**Problem statement**
Transcribe these records exactly, dropping every picture.
□ □ □ □ □ □ □
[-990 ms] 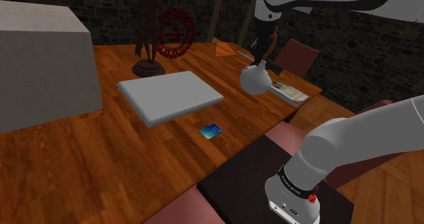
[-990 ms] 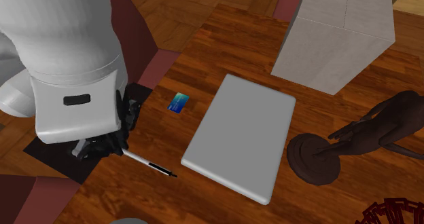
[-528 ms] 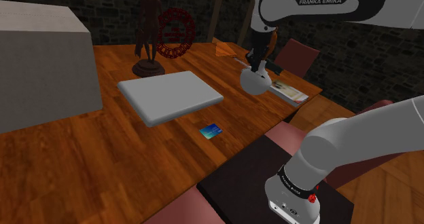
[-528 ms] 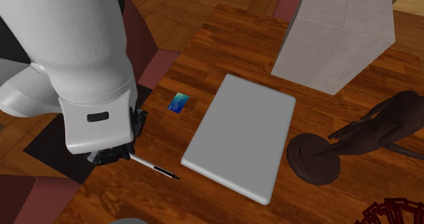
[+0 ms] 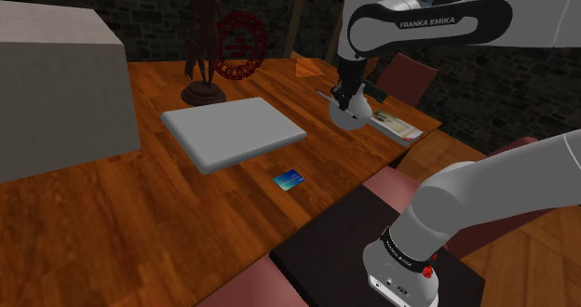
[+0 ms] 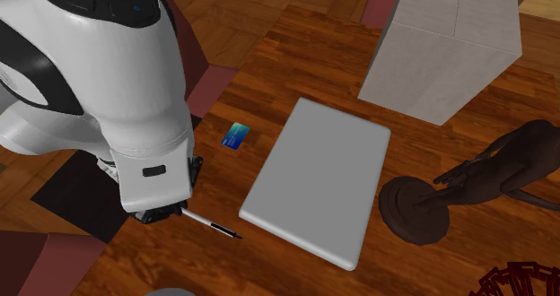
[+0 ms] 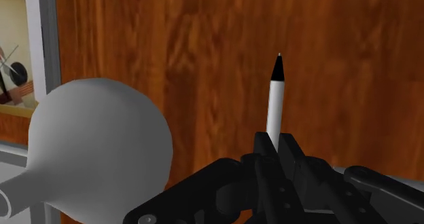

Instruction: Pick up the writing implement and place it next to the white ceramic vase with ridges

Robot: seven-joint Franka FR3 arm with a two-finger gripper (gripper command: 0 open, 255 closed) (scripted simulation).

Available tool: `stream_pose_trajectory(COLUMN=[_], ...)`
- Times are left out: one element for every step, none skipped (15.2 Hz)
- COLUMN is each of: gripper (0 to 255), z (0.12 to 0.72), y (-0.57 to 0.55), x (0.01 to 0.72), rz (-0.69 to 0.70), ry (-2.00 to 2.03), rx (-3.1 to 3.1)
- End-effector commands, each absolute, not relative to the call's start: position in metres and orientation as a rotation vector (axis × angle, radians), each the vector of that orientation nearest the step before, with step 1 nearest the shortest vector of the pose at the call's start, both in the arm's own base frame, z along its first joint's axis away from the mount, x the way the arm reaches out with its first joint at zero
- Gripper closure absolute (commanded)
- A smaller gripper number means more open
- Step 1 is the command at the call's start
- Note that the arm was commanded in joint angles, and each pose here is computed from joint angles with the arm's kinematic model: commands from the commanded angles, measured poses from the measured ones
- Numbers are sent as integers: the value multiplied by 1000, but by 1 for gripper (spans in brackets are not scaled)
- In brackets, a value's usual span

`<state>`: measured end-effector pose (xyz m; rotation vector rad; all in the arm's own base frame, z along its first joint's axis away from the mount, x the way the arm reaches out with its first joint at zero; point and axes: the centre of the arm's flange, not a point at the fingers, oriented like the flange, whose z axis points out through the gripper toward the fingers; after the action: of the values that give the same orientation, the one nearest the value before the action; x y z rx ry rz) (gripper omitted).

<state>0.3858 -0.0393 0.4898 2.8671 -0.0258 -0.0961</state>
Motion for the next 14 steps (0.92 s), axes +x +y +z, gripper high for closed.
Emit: stream_pose_trajectory(gripper=[255,255,255,255,255,255,255,255,255,255,255,255,255,255], z=[479,474,468,463,458,453,447,442,437,431,426,421,416,410], y=[-39,-39,-39,-39,-39,-39,-39,-39,-39,-39,-39,-39,-39,-39], x=[385,385,385,385,385,385,385,385,385,385,385,385,385,385], rz=[-95,-95,-95,-95,-95,-95,-95,-95,-95,-95,-95,-95,-95,-95], ry=[-26,-26,-26,-26,-26,-26,-26,-26,-26,-26,-26,-26,-26,-26], rx=[2867,2867,2867,2867,2867,2867,2867,2867,2867,2867,2867,2867,2867,2867])
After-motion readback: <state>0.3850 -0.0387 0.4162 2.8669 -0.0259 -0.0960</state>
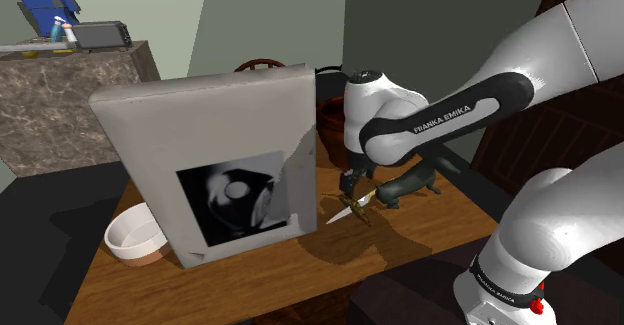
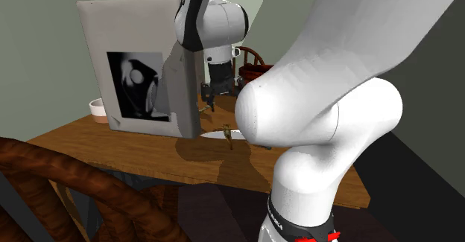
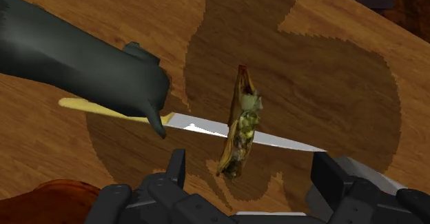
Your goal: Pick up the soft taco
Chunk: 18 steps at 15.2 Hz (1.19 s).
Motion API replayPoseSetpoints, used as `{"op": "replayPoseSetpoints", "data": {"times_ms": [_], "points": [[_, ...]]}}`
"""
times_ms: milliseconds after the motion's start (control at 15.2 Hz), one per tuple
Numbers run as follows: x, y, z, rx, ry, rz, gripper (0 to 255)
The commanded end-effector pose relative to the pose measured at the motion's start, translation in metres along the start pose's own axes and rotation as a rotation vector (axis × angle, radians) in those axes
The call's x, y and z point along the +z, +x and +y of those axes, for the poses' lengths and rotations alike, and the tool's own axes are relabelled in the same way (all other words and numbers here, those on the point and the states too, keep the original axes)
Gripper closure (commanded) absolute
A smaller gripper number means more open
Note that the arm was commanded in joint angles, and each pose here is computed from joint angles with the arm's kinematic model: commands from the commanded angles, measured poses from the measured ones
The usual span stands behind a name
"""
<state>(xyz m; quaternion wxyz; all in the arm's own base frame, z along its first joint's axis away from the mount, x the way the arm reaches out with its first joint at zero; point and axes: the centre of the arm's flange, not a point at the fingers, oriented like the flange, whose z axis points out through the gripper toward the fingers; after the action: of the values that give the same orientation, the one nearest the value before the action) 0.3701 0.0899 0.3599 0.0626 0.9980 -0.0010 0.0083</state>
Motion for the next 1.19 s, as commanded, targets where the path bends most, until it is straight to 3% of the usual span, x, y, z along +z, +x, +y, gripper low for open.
{"op": "replayPoseSetpoints", "data": {"times_ms": [0, 198, 858, 924, 1122], "points": [[0.025, 0.006, -0.006, 0.018, -0.017, 0.004, 0], [0.063, 0.018, -0.014, 0.044, -0.046, 0.005, 0], [0.104, 0.017, -0.019, 0.044, -0.046, 0.005, 0], [0.103, 0.017, -0.019, 0.044, -0.046, 0.005, 255], [0.103, 0.016, -0.020, 0.044, -0.046, 0.006, 255]]}}
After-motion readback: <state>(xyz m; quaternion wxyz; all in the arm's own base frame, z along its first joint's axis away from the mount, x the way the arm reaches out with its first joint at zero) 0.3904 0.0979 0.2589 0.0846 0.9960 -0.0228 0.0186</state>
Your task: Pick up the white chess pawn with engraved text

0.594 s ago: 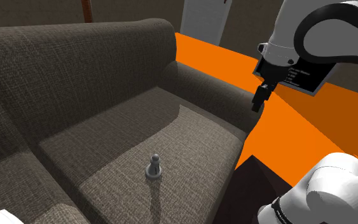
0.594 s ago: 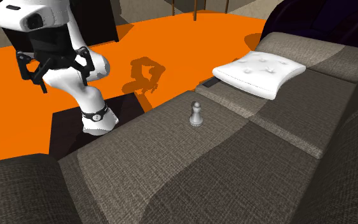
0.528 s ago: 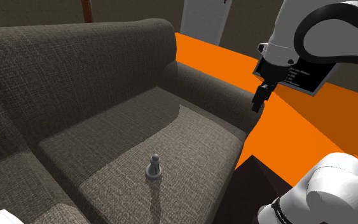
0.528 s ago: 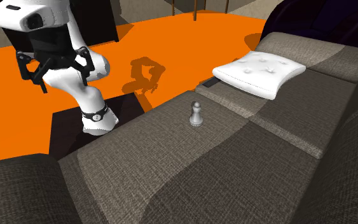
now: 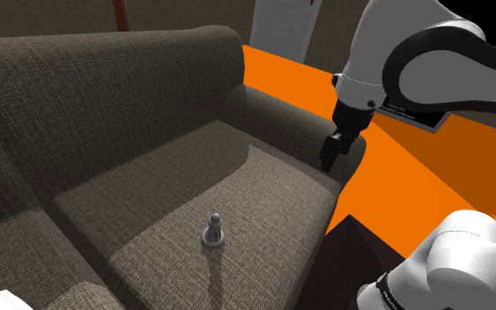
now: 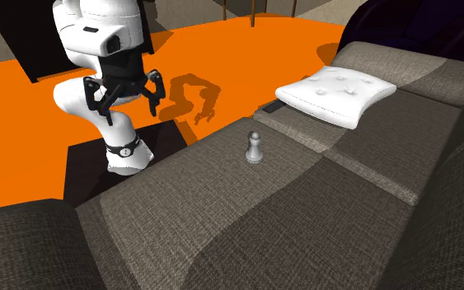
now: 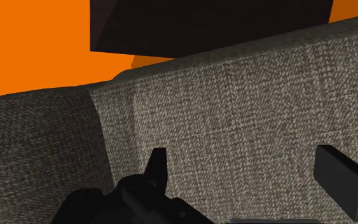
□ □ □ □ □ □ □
**Task result**
[-990 ms] 
[-990 ms] 
[-528 ms] 
[-528 ms] 
[+0 ms] 
[+0 ms] 
[+0 ms] 

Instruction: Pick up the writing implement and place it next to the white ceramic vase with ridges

Robot: seven-joint Franka FR3 arm with a two-finger gripper (gripper command: 0 open, 255 closed) (scripted simulation).

Available tool: `stream_pose_trajectory(COLUMN=[_], ...)`
- Times are left out: one element for every step, none skipped (15.2 Hz)
- COLUMN is each of: gripper (0 to 255), z (0.12 to 0.72), y (-0.57 to 0.55), x (0.01 to 0.72), rz (-0.69 to 0.70), ry (-2.00 to 2.03), rx (-3.1 to 3.1)
- End-effector commands, each absolute, not relative to the call's start: position in metres and orientation as a rotation vector (axis × angle, radians), each the vector of that orientation nearest the step before, with step 1 nearest the shortest vector of the pose at the call's start, both in the arm's own base frame, z along its first joint's axis away from the mount, x the way the arm reaches out with its first joint at zero
- Gripper closure absolute (commanded)
- A smaller gripper number means more open
- Step 1 is the command at the call's start
- Note that the arm was commanded in joint angles, and each pose here is computed from joint angles with the arm's kinematic model: commands from the commanded angles, measured poses from the measured ones
- Numbers are sent as integers: the value multiplied by 1000, but by 1 for gripper (spans in brackets are not scaled)
- In brackets, a value's usual span

`<state>`: measured end-effector pose (xyz m; rotation vector rad; all in the arm's own base frame, z along its first joint's axis away from the mount, x the way the arm reaches out with its first joint at zero; point and axes: the centre of the arm's flange, not a point at the fingers, oriented like the flange, whose z axis points out through the gripper toward the fingers; after the action: of the values that give the same orientation, the one nearest the value before the action; x y z rx ry rz) (gripper omitted).

<state>0.3858 -0.0393 0.4898 2.8671 -0.0258 -0.0961</state>
Motion for the next 14 steps (0.92 s), axes +x +y +z, gripper high for closed.
Emit: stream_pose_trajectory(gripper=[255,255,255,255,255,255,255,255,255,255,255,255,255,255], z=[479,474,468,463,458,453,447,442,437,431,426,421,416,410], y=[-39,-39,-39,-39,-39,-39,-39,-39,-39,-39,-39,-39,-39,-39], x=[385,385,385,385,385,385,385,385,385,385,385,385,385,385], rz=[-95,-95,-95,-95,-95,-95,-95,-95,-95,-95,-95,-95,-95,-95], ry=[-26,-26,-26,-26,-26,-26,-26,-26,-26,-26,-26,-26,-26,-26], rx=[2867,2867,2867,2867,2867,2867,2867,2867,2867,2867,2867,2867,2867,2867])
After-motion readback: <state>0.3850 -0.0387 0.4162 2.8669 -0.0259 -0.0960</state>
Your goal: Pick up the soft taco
Chunk: 18 steps at 15.2 Hz (1.19 s).
Motion API replayPoseSetpoints, used as `{"op": "replayPoseSetpoints", "data": {"times_ms": [_], "points": [[_, ...]]}}`
"""
times_ms: milliseconds after the motion's start (control at 15.2 Hz), one per tuple
Numbers run as follows: x, y, z, rx, ry, rz, gripper (0 to 255)
The commanded end-effector pose relative to the pose measured at the motion's start, translation in metres along the start pose's own axes and rotation as a rotation vector (axis × angle, radians) in those axes
The call's x, y and z point along the +z, +x and +y of those axes, for the poses' lengths and rotations alike, and the tool's own axes are relabelled in the same way (all other words and numbers here, those on the point and the states too, keep the original axes)
Gripper closure (commanded) absolute
A smaller gripper number means more open
Note that the arm was commanded in joint angles, and each pose here is computed from joint angles with the arm's kinematic model: commands from the commanded angles, measured poses from the measured ones
The usual span stands behind a name
"""
<state>(xyz m; quaternion wxyz; all in the arm's own base frame, z along its first joint's axis away from the mount, x the way the arm reaches out with its first joint at zero; point and axes: the centre of the arm's flange, not a point at the fingers, oriented like the flange, whose z axis points out through the gripper toward the fingers; after the action: of the values that give the same orientation, the one nearest the value before the action) 0.3701 0.0899 0.3599 0.0626 0.9980 -0.0010 0.0083</state>
Motion for the next 1.19 s, as commanded, targets where the path bends most, until it is straight to 3% of the usual span, x, y, z along +z, +x, +y, gripper low for open.
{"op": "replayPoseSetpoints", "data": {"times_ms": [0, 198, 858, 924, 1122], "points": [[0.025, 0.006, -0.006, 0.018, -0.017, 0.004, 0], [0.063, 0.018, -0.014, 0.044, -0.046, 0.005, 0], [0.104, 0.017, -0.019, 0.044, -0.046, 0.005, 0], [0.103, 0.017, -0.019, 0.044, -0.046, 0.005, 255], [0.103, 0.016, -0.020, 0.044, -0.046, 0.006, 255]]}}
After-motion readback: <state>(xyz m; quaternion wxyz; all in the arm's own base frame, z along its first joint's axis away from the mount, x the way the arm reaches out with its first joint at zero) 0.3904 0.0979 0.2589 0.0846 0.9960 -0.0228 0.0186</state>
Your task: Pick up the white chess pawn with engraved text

0.594 s ago: 
0.594 s ago: 
0.528 s ago: 
0.528 s ago: 
now: 
now: 
now: 

This concludes the response.